→ Action item
Below is some data. Retype exactly the lines starting at the one with "Can you find the pile" and ending at the one with "Located for you".

→ Records shown

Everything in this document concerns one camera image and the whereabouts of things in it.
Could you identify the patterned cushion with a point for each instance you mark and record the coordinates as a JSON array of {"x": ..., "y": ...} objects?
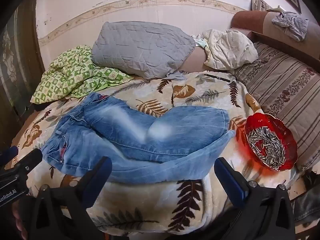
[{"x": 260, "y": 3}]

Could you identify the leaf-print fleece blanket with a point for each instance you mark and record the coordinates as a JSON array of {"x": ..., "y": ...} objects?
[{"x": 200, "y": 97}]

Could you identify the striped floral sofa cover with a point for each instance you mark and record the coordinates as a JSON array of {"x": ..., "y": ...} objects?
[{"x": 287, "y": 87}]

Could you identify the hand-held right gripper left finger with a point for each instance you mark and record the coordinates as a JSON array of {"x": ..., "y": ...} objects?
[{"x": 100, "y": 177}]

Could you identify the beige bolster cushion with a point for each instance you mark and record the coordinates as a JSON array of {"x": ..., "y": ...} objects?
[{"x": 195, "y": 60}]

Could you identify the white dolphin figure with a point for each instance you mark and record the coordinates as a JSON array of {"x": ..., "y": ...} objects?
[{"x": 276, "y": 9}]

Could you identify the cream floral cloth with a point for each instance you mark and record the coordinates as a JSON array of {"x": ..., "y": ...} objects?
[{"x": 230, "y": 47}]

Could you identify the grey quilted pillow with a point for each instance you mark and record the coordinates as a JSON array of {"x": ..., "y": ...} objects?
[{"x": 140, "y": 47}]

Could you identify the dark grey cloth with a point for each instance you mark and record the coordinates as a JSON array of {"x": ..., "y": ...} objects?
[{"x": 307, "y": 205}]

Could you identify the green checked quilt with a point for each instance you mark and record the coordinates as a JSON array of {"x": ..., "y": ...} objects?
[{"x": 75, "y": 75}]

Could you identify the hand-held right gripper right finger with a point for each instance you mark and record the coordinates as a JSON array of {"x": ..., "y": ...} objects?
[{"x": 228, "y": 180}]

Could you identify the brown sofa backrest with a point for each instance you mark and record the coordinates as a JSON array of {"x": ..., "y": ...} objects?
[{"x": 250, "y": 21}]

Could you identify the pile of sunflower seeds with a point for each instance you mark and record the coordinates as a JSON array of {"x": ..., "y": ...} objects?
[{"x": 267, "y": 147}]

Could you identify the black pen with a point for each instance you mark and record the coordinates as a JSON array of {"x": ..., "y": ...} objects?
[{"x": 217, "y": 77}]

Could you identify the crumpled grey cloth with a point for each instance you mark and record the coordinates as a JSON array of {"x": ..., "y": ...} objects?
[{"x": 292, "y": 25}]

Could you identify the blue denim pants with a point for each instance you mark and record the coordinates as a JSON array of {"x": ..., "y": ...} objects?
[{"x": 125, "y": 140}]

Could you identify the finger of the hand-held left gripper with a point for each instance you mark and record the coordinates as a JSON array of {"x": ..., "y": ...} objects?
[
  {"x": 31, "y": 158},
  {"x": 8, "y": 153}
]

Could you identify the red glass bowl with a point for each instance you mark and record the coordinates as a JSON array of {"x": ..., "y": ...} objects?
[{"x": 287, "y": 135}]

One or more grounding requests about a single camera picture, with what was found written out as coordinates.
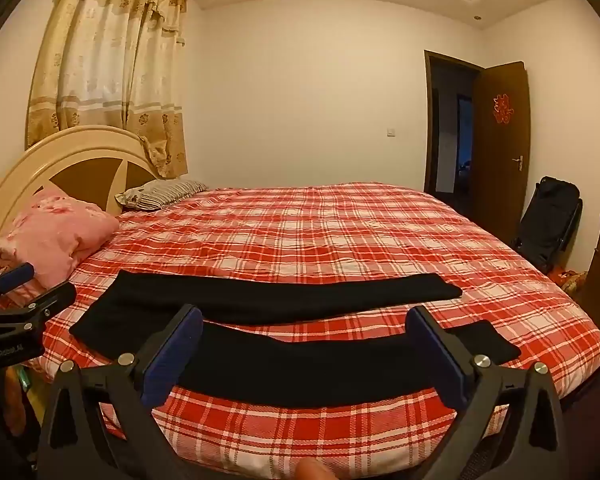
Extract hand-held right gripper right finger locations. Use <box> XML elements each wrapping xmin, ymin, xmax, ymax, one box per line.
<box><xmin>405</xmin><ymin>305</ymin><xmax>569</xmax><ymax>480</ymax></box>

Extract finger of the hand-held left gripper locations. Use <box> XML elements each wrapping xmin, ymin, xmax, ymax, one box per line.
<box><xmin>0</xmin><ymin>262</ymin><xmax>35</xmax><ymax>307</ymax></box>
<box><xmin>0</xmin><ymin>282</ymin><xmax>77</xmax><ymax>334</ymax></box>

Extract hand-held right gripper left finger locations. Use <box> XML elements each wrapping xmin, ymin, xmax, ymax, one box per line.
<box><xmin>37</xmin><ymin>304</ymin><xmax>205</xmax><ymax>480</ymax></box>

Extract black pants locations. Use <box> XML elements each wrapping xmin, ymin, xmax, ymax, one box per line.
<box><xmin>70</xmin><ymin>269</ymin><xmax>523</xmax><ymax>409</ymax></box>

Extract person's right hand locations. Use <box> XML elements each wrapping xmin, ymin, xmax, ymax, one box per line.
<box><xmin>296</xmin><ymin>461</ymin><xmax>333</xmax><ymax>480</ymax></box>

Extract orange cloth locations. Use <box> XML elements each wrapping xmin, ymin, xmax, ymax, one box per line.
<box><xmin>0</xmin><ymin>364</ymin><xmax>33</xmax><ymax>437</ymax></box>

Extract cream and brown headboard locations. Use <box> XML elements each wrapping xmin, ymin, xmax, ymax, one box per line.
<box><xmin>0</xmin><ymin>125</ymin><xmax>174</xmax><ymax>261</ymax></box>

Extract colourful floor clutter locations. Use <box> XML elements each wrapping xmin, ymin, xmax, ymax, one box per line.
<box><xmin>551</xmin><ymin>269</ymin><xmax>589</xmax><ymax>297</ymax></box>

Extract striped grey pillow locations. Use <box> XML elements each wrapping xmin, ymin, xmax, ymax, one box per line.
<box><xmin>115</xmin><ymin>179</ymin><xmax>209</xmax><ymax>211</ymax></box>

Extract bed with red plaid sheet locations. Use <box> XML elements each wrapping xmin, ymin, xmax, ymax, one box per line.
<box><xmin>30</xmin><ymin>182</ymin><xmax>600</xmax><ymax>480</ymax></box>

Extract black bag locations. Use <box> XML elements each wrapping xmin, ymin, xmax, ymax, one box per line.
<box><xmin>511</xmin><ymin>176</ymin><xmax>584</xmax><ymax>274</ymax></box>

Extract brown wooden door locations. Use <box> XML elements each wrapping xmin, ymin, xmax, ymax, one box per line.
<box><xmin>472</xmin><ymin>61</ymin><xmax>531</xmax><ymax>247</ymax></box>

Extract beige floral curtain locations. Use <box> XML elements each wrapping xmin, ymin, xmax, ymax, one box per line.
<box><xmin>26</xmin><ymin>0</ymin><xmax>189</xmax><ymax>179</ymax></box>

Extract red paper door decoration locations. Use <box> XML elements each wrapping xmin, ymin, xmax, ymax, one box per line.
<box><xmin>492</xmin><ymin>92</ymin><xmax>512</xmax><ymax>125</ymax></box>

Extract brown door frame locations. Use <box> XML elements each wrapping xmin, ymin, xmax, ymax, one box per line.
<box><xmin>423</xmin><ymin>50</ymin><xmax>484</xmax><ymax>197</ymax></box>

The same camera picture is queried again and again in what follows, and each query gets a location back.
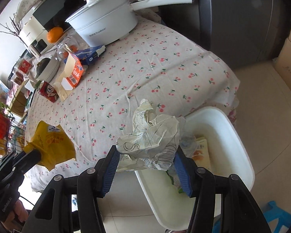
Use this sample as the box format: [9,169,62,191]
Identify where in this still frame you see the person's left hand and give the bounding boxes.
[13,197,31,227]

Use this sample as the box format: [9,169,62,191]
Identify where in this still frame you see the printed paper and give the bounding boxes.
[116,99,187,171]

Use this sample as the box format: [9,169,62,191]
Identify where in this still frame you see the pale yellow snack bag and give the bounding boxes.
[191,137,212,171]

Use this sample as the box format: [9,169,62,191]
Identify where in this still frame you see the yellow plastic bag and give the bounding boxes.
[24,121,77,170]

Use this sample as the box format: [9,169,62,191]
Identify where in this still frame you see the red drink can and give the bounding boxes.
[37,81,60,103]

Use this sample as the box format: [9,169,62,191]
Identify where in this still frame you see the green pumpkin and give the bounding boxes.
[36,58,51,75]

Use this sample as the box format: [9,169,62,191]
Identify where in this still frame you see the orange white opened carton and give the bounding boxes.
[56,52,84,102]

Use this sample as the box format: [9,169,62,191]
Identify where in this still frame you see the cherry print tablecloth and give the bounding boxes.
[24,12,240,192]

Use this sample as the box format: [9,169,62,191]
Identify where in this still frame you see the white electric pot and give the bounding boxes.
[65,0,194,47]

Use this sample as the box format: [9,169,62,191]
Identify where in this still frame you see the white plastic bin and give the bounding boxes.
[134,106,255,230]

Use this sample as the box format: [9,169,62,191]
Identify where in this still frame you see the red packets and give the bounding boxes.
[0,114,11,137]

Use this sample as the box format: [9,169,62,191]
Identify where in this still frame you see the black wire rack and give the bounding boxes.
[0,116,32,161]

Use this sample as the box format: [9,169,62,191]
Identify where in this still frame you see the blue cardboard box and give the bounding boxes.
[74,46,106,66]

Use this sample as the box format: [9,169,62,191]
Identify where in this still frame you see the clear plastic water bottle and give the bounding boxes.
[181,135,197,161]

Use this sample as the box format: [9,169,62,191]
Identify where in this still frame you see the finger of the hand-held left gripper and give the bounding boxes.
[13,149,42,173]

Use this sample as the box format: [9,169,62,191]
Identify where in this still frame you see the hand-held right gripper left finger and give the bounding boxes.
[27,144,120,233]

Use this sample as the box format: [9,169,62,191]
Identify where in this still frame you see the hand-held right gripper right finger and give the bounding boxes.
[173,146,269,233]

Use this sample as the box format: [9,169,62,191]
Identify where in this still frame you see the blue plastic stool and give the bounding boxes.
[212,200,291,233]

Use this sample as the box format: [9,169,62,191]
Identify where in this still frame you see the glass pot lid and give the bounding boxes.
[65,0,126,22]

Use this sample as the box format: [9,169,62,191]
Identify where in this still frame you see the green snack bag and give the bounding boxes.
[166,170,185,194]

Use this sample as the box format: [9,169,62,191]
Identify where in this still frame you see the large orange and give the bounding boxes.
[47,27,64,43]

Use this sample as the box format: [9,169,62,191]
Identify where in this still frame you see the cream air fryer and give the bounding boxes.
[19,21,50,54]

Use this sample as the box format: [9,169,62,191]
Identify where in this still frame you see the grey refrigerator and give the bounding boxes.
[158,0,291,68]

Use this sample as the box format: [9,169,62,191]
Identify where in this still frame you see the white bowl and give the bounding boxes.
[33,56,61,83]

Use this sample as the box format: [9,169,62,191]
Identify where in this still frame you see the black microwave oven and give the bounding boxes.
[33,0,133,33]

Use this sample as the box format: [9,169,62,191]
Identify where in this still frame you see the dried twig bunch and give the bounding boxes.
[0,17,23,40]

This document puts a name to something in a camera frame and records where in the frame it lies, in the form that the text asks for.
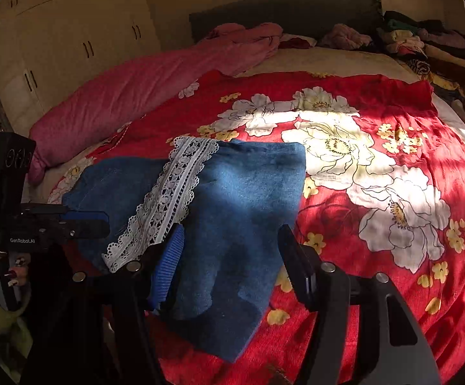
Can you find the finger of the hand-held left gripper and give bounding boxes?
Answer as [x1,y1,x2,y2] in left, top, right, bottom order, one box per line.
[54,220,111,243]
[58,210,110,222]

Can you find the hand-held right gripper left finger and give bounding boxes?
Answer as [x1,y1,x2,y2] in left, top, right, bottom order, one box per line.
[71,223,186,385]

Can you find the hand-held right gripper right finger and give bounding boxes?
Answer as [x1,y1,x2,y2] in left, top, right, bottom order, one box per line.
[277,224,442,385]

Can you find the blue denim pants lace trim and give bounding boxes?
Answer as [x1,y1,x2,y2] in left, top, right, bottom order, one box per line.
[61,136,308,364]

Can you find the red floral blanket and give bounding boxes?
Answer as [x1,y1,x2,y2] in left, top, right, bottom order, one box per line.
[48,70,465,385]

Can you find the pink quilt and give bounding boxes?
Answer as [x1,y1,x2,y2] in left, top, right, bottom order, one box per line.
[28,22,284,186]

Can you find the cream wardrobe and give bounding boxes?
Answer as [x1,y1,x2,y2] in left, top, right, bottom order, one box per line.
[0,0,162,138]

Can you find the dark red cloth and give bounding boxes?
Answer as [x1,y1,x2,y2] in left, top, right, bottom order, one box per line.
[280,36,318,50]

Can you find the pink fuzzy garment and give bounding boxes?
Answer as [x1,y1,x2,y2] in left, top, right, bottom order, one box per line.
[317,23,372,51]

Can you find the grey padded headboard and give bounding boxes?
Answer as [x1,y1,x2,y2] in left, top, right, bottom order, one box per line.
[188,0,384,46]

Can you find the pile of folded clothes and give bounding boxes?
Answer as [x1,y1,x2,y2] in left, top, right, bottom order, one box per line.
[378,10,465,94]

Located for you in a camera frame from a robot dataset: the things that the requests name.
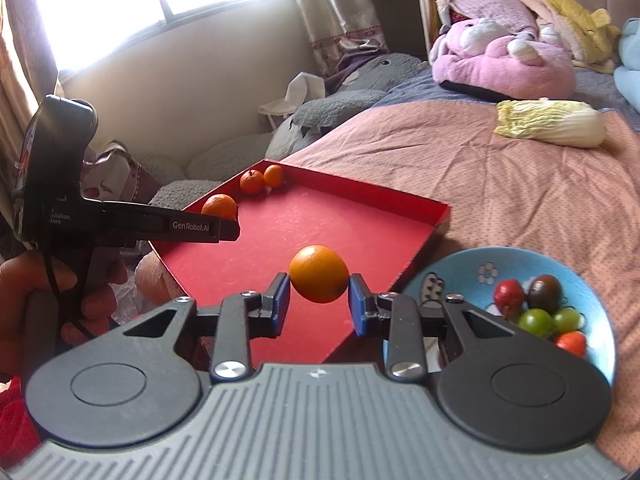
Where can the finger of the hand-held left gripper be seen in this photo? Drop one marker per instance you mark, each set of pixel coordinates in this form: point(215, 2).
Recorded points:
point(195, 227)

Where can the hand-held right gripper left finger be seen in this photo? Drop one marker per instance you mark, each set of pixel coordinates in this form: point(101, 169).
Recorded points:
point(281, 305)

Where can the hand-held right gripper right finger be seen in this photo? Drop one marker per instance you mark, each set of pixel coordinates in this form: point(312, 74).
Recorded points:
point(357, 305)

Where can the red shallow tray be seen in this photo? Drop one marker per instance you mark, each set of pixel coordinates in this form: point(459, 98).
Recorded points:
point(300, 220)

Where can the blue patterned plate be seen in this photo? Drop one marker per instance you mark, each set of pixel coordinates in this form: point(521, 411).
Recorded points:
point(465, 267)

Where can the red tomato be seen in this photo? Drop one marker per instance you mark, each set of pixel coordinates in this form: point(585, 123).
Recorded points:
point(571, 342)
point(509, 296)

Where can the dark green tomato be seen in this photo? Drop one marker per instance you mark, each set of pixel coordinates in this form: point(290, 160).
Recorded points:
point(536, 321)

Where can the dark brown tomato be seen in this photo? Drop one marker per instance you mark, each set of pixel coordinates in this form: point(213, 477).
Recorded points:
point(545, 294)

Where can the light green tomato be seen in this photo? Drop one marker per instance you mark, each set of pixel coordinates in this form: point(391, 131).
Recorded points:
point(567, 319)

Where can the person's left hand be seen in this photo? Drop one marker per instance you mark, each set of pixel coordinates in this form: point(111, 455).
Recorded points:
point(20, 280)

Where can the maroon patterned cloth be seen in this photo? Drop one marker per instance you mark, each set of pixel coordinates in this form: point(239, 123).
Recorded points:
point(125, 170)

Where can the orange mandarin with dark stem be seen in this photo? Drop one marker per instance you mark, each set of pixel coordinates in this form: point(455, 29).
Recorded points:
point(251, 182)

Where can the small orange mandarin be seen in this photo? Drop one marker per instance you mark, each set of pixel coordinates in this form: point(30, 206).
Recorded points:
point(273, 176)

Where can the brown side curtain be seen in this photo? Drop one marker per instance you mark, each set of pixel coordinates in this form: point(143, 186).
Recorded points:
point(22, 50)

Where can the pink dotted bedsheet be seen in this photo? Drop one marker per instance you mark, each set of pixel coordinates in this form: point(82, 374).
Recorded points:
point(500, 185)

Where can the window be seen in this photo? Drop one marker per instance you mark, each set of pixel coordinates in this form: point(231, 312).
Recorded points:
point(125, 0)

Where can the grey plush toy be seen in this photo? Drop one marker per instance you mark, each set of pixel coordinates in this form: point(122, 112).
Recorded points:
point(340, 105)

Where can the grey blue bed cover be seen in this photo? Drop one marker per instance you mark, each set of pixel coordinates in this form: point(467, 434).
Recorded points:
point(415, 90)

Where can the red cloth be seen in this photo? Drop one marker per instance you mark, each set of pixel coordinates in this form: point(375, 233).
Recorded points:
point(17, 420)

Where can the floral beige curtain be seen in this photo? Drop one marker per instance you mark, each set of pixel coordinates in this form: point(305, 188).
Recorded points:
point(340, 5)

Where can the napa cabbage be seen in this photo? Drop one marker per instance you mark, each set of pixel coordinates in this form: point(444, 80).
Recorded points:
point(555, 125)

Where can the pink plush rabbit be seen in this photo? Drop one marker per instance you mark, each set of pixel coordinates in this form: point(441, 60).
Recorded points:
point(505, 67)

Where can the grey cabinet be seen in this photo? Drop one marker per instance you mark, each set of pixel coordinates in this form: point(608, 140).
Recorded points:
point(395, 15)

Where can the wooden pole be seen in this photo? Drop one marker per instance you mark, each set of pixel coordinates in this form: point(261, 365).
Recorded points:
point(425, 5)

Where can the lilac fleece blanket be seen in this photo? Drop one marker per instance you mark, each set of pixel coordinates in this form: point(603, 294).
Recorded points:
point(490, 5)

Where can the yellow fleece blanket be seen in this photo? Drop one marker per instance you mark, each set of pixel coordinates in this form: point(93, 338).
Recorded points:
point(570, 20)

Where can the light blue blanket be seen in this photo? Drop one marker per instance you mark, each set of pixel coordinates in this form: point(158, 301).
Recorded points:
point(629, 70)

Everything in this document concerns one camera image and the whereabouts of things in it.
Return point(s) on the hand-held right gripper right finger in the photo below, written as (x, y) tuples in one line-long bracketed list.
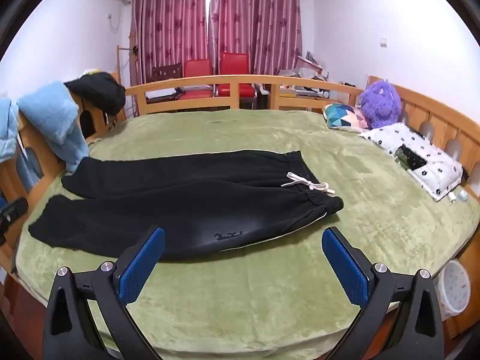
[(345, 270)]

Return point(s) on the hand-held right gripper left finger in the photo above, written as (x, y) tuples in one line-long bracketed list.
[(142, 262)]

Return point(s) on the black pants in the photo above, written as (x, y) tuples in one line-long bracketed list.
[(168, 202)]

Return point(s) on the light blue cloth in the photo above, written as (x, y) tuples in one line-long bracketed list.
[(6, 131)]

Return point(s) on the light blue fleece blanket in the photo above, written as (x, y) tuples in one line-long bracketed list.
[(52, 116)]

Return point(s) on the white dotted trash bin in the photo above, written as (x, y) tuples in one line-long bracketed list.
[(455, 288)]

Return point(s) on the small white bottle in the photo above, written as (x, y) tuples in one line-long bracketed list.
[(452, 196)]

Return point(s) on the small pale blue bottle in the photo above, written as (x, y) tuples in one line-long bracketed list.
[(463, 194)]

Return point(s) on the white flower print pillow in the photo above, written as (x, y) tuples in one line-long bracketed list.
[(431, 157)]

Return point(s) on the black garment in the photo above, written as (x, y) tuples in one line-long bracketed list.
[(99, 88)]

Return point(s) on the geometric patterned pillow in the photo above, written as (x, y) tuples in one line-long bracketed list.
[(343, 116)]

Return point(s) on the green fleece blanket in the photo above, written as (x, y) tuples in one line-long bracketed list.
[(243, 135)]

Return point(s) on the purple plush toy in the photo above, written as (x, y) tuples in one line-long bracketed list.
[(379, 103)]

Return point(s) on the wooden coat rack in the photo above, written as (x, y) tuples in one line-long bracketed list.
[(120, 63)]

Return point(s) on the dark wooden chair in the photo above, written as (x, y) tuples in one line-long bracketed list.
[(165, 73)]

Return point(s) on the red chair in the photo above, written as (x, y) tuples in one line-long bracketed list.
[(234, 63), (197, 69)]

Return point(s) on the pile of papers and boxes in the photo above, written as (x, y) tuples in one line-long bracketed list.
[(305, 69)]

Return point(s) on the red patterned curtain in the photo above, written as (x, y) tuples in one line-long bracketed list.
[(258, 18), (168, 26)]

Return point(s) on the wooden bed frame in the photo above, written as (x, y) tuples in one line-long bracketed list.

→ Answer section
Can you find the pile of folded clothes and give bounding boxes?
Answer as [x1,y1,x2,y2] in left, top, right, bottom order, one box per line.
[378,10,465,94]

Located for you in a camera frame from a robot dataset: the things that the requests name.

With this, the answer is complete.